Below are several entries. Transcribe exactly those lines that fall from the one with "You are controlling" through the one with "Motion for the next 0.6", end lines included.

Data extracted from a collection
====================

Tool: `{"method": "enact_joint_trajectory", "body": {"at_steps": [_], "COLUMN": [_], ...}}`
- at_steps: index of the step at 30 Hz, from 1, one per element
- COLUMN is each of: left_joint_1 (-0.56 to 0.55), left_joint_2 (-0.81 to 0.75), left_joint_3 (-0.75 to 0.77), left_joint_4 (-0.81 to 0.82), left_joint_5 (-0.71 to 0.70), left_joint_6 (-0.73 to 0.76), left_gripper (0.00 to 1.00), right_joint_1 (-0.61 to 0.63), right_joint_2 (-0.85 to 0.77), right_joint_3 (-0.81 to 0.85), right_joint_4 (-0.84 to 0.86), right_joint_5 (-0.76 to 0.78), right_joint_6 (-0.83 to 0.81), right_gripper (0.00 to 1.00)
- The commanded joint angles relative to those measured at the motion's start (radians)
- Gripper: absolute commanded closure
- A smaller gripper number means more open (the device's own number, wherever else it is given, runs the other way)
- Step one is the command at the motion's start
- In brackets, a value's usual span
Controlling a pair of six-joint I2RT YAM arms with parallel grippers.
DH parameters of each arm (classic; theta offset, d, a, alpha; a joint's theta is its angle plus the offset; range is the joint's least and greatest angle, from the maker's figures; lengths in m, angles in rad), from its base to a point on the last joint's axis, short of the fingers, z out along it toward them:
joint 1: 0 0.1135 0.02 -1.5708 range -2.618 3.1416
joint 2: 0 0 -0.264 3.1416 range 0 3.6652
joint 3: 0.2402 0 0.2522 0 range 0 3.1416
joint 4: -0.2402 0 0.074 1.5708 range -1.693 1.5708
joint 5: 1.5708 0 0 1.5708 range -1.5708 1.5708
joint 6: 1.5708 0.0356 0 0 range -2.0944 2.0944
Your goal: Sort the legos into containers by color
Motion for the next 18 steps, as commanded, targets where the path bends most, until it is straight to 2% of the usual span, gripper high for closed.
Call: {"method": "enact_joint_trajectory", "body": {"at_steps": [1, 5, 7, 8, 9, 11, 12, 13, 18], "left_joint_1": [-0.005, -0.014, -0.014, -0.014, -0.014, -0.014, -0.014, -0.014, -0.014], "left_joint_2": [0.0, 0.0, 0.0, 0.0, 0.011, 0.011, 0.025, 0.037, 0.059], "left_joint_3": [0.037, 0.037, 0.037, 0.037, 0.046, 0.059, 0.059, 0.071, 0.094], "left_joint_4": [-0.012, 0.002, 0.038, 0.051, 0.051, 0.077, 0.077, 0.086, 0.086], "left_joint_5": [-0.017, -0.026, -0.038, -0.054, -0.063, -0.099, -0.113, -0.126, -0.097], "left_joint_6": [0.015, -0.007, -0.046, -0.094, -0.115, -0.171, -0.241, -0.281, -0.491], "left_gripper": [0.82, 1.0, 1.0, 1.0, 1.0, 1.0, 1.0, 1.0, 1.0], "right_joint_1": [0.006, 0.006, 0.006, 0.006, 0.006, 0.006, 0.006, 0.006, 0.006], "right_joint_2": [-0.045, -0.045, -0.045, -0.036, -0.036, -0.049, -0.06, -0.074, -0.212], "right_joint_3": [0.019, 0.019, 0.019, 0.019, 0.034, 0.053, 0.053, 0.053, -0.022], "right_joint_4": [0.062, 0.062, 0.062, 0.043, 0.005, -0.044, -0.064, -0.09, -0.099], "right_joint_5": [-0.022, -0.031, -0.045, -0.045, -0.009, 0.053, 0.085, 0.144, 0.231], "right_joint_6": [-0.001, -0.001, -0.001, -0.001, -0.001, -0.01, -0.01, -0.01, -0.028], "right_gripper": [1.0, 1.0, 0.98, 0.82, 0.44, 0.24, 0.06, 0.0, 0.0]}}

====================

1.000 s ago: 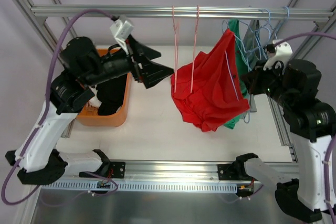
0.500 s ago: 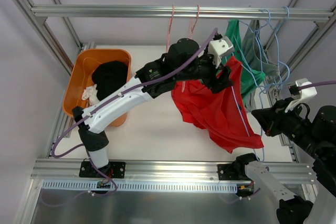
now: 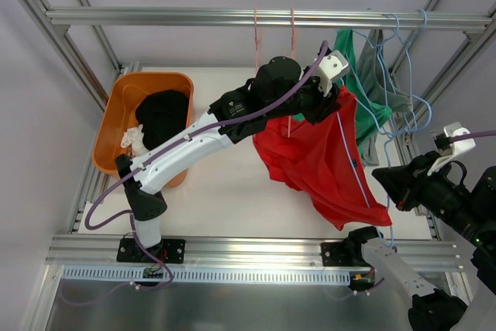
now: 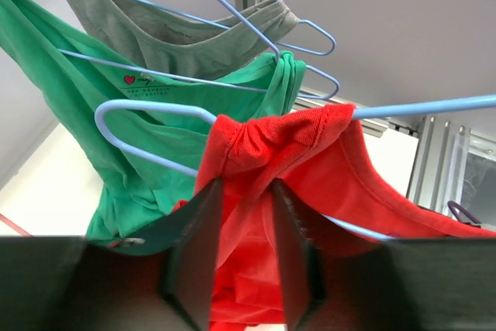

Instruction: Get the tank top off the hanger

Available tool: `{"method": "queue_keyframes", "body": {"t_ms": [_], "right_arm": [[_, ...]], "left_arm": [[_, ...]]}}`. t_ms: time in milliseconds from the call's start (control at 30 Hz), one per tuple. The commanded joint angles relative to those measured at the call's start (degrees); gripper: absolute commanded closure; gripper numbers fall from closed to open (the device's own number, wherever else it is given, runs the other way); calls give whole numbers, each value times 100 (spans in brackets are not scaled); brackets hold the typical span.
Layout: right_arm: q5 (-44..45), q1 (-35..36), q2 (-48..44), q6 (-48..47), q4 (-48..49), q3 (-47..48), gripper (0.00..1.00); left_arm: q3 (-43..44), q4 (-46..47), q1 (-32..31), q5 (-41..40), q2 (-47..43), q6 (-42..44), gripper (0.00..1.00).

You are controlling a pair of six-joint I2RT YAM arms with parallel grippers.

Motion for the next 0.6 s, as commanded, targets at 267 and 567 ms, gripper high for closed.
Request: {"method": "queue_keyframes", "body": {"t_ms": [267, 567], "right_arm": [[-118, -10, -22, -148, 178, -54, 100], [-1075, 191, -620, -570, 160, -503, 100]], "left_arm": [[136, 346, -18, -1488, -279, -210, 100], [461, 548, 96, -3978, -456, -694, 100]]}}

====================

§ ANSWER AREA
You are controlling a pair of six-joint I2RT YAM arms with parallel grippers.

Motion for the next 0.6 s, as commanded, targets at 267 and 567 ms, gripper high for closed.

The exercise is done, and no more output is needed.